The moon is bright by the time he returns. He sculks in, his eyes at the floor and his shoes dragging.

     “What happened?” asks McVeigh.

     Martinez hands him back the cheque. “It bounced.”


Once Martinez had concluded the last shift he would ever do and the establishment fell into that disquieting silence that so characterises rundown places, McVeigh remained still, hunching at the counter alone. Then, with a jolt, he rises, turns to the back. He navigates through the kitchen to the cabinet and, taking out a rusted key, unhinges the padlock from its place on the handle. The cupboard leads into a tunnel, which leads further into an underground room.

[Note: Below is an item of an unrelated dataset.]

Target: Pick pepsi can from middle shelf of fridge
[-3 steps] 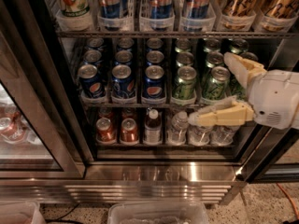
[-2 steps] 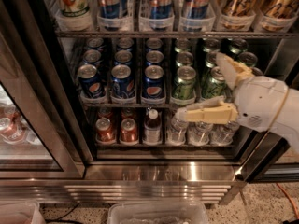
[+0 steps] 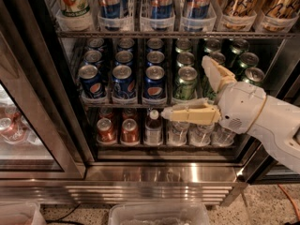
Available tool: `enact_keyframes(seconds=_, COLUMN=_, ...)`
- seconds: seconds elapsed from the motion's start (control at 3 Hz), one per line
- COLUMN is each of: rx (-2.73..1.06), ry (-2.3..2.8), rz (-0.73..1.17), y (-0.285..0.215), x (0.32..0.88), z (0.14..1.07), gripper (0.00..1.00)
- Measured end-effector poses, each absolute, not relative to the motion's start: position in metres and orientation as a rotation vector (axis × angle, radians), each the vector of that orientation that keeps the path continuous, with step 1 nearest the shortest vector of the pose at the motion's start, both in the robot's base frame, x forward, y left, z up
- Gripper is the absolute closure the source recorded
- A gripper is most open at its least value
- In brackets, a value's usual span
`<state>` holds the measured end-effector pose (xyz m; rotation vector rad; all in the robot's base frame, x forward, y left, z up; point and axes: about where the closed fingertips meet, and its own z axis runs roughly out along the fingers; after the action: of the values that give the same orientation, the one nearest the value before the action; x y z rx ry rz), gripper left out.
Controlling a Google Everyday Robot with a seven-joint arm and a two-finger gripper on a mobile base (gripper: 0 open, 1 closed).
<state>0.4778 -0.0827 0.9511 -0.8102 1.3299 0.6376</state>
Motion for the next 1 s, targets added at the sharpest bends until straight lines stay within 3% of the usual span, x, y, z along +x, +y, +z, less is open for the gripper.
enact_keyframes(seconds=1.0, rx=-0.63, ry=1.374, rz=0.613, y=-0.045, x=0.463, z=0.884, gripper=0.0)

     A shrine rises from the abyss, its flanks decorated with an assortment of strange, unusual objects. A copper cross flanks the left. On the right is a picture frame—it’s a picture familiar, of a boy, a girl, and a middle class family. Only this one isn’t old or broken or covered in dust—it’s near brand new. In the centre is the flame—emanating a constant stream of white smoke and ash. The flame itself is surrounded by stacks of dollar bills—stacks and stacks!

     McVeigh lays the cheque in the fire and watches it burn. Then, as if for good measure, he takes a handful of cash and throws it in too. He puts his hands together, squeezes his eyes shut, and whispers something that only he can hear.

     Many minutes later, he finally speaks aloud.

     “The time has come.”

     The white smoke rises out of the basement and out into the world.